Hook function does not work well during backpropagation

promach · December 8, 2021, 4:47pm

I have the following error with AvgPool2D

How to get around it ?

WARNING: Logging before InitGoogleLogging() is written to STDERR
W20211209 00:31:29.223598  8950 python_anomaly_mode.cpp:102] Warning: Error detected in AvgPool2DBackward0. Traceback of forward call that caused the error:
  File "/home/phung/PycharmProjects/beginner_tutorial/gdas.py", line 755, in <module>
    ltrain = train_NN(forward_pass_only=0)
  File "/home/phung/PycharmProjects/beginner_tutorial/gdas.py", line 400, in train_NN
    y2 = graph.cells[c].nodes[n].connections[cc].edges[e].forward_f(x2)
  File "/home/phung/PycharmProjects/beginner_tutorial/gdas.py", line 106, in forward_f
    return self.f(x)
  File "/usr/lib/python3.9/site-packages/torch/nn/modules/module.py", line 1120, in _call_impl
    result = forward_call(*input, **kwargs)
  File "/usr/lib/python3.9/site-packages/torch/nn/modules/pooling.py", line 616, in forward
    return F.avg_pool2d(input, self.kernel_size, self.stride,
 (function _print_stack)
Traceback (most recent call last):
  File "/home/phung/PycharmProjects/beginner_tutorial/gdas.py", line 755, in <module>
    ltrain = train_NN(forward_pass_only=0)
  File "/home/phung/PycharmProjects/beginner_tutorial/gdas.py", line 525, in train_NN
    Ltrain.backward()
  File "/usr/lib/python3.9/site-packages/torch/_tensor.py", line 307, in backward
    torch.autograd.backward(self, gradient, retain_graph, create_graph, inputs=inputs)
  File "/usr/lib/python3.9/site-packages/torch/autograd/__init__.py", line 154, in backward
    Variable._execution_engine.run_backward(
RuntimeError: Output 0 of BackwardHookFunctionBackward is a view and its base or another view of its base has been modified inplace.

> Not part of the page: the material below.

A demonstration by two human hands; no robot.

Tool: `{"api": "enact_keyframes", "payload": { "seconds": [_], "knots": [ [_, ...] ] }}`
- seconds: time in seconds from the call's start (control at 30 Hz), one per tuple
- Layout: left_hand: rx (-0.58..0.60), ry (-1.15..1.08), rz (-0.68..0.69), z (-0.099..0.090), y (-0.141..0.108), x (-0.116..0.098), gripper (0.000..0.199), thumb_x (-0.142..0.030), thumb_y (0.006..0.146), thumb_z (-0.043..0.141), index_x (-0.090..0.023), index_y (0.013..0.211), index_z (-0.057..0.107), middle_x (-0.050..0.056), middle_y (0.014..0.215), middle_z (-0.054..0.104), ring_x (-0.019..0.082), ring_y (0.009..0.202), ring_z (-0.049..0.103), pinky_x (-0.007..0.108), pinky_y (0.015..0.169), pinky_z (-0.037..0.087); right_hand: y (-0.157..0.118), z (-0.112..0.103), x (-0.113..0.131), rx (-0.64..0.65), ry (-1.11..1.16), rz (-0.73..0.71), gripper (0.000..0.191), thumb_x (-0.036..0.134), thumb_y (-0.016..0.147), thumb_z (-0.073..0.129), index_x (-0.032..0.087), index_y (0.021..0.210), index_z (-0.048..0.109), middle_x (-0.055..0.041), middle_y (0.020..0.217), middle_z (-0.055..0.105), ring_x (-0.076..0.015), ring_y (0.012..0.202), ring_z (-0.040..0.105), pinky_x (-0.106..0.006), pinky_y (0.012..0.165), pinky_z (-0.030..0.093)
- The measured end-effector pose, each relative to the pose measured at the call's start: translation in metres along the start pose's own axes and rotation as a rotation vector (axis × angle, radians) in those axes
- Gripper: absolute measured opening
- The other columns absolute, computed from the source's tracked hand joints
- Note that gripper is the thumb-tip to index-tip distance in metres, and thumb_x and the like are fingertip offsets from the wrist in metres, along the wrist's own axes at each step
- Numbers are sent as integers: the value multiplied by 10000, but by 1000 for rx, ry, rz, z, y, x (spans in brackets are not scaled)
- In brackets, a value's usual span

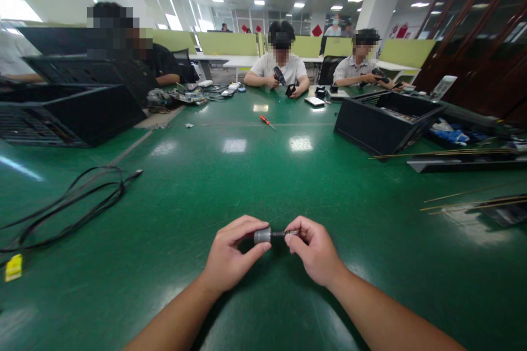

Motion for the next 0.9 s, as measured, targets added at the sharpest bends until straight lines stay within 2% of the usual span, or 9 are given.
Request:
{"api": "enact_keyframes", "payload": {
  "seconds": [0.9],
  "knots": [
    [-2, -8, 12, 0, 1, -3, 261, -189, 810, 779, -230, 1067, 754, 45, 934, 731, 167, 842, 691, 252, 749, 550, -2, -2, 5, -40, -41, -20, 116, 267, 858, 611, 166, 809, 637, 23, 620, 551, -127, 568, 497, -250, 563, 375]
  ]
}}
Point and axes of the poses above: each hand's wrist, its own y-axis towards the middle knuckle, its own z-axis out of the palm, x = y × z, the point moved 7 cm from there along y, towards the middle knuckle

This view was created inside a custom Function (or because an input was returned as-is) and the autograd logic to handle view+inplace would override the custom backward associated with the custom Function, leading to incorrect gradients. This behavior is forbidden. You can fix this by cloning the output of the custom Function.

Process finished with exit code 1

ptrblck · December 9, 2021, 6:30am

I see that you might be using backward hooks from here if debug is enabled.
Are you manipulating these tensors somehow? If not, are you seeing the issue without using the hooks? Would it work to detach the tensors before appending them to the global list (assuming that fits into your use case)?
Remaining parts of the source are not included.